» What you are asked to do:
Which lines in the data below contain the word "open"? Return each of them.

» Data segment:
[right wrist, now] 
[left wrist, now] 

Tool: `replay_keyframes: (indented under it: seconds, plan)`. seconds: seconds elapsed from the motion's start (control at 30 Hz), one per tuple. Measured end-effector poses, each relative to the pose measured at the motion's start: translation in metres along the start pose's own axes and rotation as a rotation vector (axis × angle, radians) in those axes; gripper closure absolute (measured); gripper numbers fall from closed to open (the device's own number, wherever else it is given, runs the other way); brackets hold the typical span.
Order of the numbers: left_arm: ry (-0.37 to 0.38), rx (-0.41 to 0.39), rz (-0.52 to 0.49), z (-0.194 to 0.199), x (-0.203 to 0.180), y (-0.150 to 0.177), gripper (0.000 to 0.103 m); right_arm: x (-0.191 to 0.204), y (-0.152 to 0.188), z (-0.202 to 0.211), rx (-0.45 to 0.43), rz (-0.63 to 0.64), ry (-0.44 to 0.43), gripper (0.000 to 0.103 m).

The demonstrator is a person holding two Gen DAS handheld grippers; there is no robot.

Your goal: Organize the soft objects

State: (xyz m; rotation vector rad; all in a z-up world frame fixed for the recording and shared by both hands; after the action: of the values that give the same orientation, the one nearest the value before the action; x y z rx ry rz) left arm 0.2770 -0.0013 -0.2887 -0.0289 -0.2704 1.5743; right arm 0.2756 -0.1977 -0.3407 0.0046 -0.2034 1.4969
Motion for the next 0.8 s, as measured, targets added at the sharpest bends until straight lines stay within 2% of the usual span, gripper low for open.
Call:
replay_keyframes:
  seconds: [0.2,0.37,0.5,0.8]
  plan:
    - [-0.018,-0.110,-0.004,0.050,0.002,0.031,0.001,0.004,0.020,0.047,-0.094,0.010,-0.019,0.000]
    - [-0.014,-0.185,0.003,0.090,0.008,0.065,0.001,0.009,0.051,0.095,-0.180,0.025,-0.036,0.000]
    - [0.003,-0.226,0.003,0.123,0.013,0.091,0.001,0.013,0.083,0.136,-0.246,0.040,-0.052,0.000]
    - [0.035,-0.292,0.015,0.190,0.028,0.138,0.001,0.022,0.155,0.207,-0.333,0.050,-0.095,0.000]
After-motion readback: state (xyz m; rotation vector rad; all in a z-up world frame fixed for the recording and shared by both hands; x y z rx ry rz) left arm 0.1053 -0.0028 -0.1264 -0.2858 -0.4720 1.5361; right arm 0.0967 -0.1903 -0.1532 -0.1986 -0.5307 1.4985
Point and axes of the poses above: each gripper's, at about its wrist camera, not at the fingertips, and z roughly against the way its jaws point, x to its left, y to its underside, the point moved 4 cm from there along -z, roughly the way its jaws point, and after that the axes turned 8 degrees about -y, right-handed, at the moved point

» Worked solution:
Tool: `replay_keyframes: (indented under it: seconds, plan)`. seconds: seconds elapsed from the motion's start (control at 30 Hz), one per tuple. Measured end-effector poses, each relative to the pose measured at the motion's start: translation in metres along the start pose's own axes and rotation as a rotation vector (axis × angle, radians) in those axes; gripper closure absolute (measured); gripper numbers fall from closed to open (the device's own number, wherever else it is given, runs the other way); brackets hold the typical span.
Motion for the next 0.8 s, as measured, targets added at the sharpest bends until straight lines stay within 2% of the usual span, gripper low for open.

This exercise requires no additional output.